Deux minima sont sans doute à respecter en la matière. Le premier, en termes de programme
: si cette formation doit être sensible aux prescriptions légales et administratives, si elle doit
prendre en considération l’évolution des droits et devoirs des allocataires autant que des
services et des professionnels, elle ne saurait pourtant s’y cantonner. Surtout dans le
domaine du travail social, les formations étroitement instrumentales et «pratico-pratiques»
sont souvent vécues comme de pures nécessités administratives et finissent par dévitaliser le
travail quotidien. L’ouverture à d’autres savoirs s’impose : sociologiques, psychologiques,
historiques. Sans oublier d’interroger des catégories quelque peu galvaudées : quelles
différences résultent du traitement des populations en termes d’individu o bien de sujet ?
Qu’entend-on par action individuelle et par action collective : sont-elles, comme on dit
souvent, effectivement opposées ; ne seraient-elles pas largement plus complémentaires que
ce qu’on croit ? L'intervention sociale se rapporte-t-elle à des cas ou bien à des situations :
quelles en seraient les implications et les conséquences en termes éthiques, professionnelles,
en termes d’action concrète ?
Contrairement à un curieux préjugé, les soucis
épistémologiques et philosophiques revêtent un caractère éminemment pratique, utile,
utilisable...
Un second minima concerne les professionnels. Partir en formation suppose de prendre de
la distance vis-à-vis des pratiques quotidiennes, de s’en dégager, surtout pas pour les
oublier, mais pour les mettre en perspective : pour, en plus de les vivre, en penser les
logiques et les rectifications possibles. La réussite de ce genre de formation ininterrompue et
transdisciplinaire dépend pour beaucoup de l’acceptation par les participants du
questionnement d’une partie de leurs pratiques, de l’interrogation également partielle de
certaines de leurs convictions professionnelles. Se déprendre de la pratique est une condition
sine qua non pour la comprendre, et éventuellement la rectifier.
Le dégagement proposé ici prend la forme d’un mouvement. Il s’agit - pour chaque
praticien, pour chaque équipe - non pas d’un acte instantané, sorte de conversion subite qui
aurait finalement de quoi inquiéter, mais bien d’un processus, plus ou moins lent, semé
d'embûches, et également de paliers franchis et de points de non retour. Il s’agit bien d’une
création collective individuellement portée.

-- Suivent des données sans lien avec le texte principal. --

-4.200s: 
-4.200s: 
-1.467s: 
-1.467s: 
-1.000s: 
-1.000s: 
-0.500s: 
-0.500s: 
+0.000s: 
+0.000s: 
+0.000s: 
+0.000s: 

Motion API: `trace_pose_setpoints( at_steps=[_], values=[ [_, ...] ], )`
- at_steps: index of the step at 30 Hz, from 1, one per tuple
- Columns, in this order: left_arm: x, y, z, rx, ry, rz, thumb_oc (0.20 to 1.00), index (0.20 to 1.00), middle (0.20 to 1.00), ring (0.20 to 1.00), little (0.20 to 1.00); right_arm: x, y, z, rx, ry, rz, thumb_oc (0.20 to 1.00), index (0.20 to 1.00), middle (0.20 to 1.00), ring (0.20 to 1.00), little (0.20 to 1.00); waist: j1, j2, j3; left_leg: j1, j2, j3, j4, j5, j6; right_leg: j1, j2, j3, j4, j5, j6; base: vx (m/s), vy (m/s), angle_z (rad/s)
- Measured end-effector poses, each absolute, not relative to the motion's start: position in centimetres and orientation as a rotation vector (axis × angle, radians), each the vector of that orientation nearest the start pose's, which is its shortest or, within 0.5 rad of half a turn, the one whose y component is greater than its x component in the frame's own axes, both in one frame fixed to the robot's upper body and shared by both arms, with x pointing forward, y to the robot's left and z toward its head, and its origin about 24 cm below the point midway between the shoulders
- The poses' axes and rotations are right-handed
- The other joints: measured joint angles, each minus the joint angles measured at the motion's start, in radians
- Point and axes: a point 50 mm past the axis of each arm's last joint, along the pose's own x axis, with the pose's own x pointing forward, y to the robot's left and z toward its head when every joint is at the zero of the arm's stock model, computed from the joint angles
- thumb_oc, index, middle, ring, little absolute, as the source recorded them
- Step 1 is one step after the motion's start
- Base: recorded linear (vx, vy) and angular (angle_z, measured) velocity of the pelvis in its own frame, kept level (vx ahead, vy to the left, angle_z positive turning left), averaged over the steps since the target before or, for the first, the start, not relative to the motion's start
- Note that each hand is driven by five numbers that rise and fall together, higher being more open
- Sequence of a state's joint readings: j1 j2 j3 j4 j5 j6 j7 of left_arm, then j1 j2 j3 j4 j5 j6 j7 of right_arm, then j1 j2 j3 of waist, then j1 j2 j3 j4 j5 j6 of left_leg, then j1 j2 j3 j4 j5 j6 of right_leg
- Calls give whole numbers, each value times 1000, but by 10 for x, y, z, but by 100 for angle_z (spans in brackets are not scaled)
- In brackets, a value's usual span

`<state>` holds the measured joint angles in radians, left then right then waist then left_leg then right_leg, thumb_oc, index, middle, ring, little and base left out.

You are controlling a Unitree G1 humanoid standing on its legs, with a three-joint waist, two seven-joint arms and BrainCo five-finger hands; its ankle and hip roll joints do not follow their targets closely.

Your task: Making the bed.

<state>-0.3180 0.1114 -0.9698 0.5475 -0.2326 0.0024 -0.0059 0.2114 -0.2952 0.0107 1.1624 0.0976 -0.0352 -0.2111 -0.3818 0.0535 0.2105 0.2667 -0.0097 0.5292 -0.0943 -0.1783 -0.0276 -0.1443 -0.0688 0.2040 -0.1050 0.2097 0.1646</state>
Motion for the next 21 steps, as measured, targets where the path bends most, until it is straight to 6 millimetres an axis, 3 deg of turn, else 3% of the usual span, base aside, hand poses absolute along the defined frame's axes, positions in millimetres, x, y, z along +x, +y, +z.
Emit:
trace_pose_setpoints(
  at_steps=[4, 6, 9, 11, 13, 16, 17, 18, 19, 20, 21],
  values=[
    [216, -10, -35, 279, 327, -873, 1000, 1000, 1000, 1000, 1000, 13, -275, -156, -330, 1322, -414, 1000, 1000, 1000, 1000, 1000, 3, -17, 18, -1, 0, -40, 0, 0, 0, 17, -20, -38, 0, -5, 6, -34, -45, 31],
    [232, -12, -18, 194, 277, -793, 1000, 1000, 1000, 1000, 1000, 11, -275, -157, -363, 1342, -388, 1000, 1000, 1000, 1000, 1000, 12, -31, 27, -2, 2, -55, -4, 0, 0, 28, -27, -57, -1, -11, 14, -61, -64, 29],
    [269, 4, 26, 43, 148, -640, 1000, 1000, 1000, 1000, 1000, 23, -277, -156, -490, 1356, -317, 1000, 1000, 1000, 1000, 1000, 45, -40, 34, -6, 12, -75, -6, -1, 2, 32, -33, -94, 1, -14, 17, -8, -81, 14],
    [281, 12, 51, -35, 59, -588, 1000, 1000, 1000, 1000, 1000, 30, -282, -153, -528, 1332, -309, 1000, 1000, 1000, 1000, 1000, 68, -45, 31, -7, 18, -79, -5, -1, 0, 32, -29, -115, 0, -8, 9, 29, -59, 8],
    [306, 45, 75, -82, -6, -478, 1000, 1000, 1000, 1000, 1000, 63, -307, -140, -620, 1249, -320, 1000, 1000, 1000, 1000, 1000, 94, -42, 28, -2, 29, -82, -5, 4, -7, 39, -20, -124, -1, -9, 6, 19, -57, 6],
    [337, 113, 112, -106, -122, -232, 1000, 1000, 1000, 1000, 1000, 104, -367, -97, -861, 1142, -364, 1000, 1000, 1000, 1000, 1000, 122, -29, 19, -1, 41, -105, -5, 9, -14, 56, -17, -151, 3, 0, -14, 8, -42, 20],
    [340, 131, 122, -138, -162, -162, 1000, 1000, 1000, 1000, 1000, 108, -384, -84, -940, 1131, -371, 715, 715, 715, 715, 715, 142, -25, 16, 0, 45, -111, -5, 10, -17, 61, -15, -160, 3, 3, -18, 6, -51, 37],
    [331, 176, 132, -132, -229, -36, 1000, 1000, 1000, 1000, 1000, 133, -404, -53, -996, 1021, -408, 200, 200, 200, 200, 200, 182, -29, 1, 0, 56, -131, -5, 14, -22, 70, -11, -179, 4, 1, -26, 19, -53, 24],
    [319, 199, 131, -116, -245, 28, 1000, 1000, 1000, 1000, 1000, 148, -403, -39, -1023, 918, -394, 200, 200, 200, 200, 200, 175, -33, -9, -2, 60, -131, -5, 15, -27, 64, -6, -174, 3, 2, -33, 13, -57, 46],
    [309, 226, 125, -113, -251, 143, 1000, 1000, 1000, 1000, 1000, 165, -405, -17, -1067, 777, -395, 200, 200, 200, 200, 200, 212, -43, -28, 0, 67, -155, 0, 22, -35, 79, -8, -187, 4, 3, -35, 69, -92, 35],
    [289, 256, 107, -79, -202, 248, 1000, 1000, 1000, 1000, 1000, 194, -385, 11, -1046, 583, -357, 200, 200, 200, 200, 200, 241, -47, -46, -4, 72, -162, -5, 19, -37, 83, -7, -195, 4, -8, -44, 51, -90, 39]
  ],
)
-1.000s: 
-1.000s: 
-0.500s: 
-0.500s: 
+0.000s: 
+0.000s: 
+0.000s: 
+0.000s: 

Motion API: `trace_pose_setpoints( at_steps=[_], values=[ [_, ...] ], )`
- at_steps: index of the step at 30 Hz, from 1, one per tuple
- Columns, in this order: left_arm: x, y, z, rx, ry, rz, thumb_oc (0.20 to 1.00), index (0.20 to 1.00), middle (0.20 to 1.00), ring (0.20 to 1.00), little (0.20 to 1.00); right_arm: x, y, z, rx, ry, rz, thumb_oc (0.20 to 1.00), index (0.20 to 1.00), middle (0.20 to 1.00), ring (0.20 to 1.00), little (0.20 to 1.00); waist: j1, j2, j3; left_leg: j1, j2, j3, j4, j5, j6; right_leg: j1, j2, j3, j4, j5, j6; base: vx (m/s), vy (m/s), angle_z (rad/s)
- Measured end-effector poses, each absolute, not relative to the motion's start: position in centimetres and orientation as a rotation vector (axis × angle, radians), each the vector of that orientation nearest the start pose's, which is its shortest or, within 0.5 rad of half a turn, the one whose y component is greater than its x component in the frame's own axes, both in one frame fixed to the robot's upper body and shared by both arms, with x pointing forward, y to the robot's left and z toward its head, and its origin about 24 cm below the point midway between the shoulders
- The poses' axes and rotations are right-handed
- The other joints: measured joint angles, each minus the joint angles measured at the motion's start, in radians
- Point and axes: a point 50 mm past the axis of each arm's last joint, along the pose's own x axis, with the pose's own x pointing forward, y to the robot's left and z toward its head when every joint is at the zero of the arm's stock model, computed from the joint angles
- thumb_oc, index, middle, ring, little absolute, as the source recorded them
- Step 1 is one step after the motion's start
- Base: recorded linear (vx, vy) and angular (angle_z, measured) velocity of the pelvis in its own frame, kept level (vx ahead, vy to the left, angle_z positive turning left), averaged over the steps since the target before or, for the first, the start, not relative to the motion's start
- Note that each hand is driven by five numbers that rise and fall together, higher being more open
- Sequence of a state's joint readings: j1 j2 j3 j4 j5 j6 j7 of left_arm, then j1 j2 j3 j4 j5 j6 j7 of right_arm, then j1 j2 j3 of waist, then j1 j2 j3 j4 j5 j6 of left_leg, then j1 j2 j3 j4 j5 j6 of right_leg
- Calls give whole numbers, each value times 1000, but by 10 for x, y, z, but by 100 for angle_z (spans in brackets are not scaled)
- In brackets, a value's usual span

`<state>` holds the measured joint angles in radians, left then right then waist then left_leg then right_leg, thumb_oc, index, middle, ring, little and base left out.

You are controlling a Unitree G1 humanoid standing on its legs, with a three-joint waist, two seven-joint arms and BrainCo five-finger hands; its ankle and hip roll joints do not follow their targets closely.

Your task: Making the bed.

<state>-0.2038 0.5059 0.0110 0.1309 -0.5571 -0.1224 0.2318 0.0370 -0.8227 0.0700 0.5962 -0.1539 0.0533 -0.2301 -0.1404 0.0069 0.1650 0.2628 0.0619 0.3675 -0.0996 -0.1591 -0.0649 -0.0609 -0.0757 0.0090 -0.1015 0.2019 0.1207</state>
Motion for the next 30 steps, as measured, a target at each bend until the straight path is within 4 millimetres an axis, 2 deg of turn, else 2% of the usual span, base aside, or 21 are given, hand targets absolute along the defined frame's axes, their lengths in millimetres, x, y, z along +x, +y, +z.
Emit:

Dégagement qui se condense dans la transition entre deux modalités de travail : la prise en
charge, ensemble de démarches mises en place par un professionnel à peu près convaincu
de savoir ce qui bon pour autrui, et par ailleurs la prise en compte, démanches conduites par
un professionnel et par un ou plusieurs allocataires, dans un rapport fait de coopération et de
mise à distance critique. Le professionnel ne sait pas mieux que le ou les allocataires ce qui
leur arrive et pourquoi, il sait différemment, et il sait d’autres choses. La prise en charge
consiste à faire pour autrui, la prise en compte consiste à faire avec autrui. S’agissant de
populations prises dans des problématiques de plus explicitement complexes, cette transition
de la prise en charge à la prise en compte définit une des conditions essentielles pour que les
pratiques professionnelles fassent l’objet d’une refondation, aujourd'hui indispensable à la
remotivation des professionnels et à la pertinence des services qu’ils ont à rendre.